## Try it
Copy the data exactly from the line that contains "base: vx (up" through the line that contains "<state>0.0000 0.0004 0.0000", keeping both end lines and leaving out everything else.

## Dataset extract
/---

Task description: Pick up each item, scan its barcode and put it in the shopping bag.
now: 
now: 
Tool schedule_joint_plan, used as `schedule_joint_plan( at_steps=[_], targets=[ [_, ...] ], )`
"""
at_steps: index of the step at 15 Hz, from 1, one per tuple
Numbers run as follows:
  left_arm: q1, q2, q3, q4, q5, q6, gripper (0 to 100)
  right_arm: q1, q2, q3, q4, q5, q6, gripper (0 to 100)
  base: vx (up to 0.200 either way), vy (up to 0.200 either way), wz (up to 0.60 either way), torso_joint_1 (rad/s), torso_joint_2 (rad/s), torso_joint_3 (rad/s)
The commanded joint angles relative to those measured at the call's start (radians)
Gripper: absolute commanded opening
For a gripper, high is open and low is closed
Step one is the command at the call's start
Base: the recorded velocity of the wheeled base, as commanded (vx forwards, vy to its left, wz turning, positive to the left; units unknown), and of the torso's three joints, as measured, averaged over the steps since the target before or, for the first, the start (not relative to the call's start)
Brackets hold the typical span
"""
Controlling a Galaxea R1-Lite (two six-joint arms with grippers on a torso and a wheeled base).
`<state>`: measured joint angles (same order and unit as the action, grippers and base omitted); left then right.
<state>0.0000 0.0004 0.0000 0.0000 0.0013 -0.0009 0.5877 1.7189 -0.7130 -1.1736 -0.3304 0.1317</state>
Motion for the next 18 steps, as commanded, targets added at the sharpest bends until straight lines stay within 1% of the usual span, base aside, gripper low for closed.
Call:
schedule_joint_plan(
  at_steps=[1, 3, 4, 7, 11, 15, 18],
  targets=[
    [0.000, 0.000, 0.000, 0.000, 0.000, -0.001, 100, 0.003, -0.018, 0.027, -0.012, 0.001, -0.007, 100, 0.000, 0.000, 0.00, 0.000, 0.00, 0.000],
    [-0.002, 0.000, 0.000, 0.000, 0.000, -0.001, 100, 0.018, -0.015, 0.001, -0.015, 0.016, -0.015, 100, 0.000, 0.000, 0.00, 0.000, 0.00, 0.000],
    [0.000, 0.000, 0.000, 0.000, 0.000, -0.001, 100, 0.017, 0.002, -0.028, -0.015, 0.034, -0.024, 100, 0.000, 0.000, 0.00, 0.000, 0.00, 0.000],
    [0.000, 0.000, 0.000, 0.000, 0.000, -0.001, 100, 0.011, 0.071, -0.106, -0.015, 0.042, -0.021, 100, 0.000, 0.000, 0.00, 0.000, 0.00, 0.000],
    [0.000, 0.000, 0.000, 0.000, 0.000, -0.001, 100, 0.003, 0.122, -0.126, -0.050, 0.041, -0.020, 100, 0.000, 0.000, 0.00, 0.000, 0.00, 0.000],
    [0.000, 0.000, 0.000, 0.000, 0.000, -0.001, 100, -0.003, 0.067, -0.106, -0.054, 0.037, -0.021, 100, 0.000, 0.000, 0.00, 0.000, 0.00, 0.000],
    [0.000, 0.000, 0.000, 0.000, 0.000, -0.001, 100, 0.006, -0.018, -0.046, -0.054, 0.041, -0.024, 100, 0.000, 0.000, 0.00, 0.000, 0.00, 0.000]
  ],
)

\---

## Expected answer
  base: vx (up to 0.200 either way), vy (up to 0.200 either way), wz (up to 0.60 either way), torso_joint_1 (rad/s), torso_joint_2 (rad/s), torso_joint_3 (rad/s)
The commanded joint angles relative to those measured at the call's start (radians)
Gripper: absolute commanded opening
For a gripper, high is open and low is closed
Step one is the command at the call's start
Base: the recorded velocity of the wheeled base, as commanded (vx forwards, vy to its left, wz turning, positive to the left; units unknown), and of the torso's three joints, as measured, averaged over the steps since the target before or, for the first, the start (not relative to the call's start)
Brackets hold the typical span
"""
Controlling a Galaxea R1-Lite (two six-joint arms with grippers on a torso and a wheeled base).
`<state>`: measured joint angles (same order and unit as the action, grippers and base omitted); left then right.
<state>0.0000 0.0004 0.0000 0.0000 0.0013 -0.0009 0.5877 1.7189 -0.7130 -1.1736 -0.3304 0.1317</state>

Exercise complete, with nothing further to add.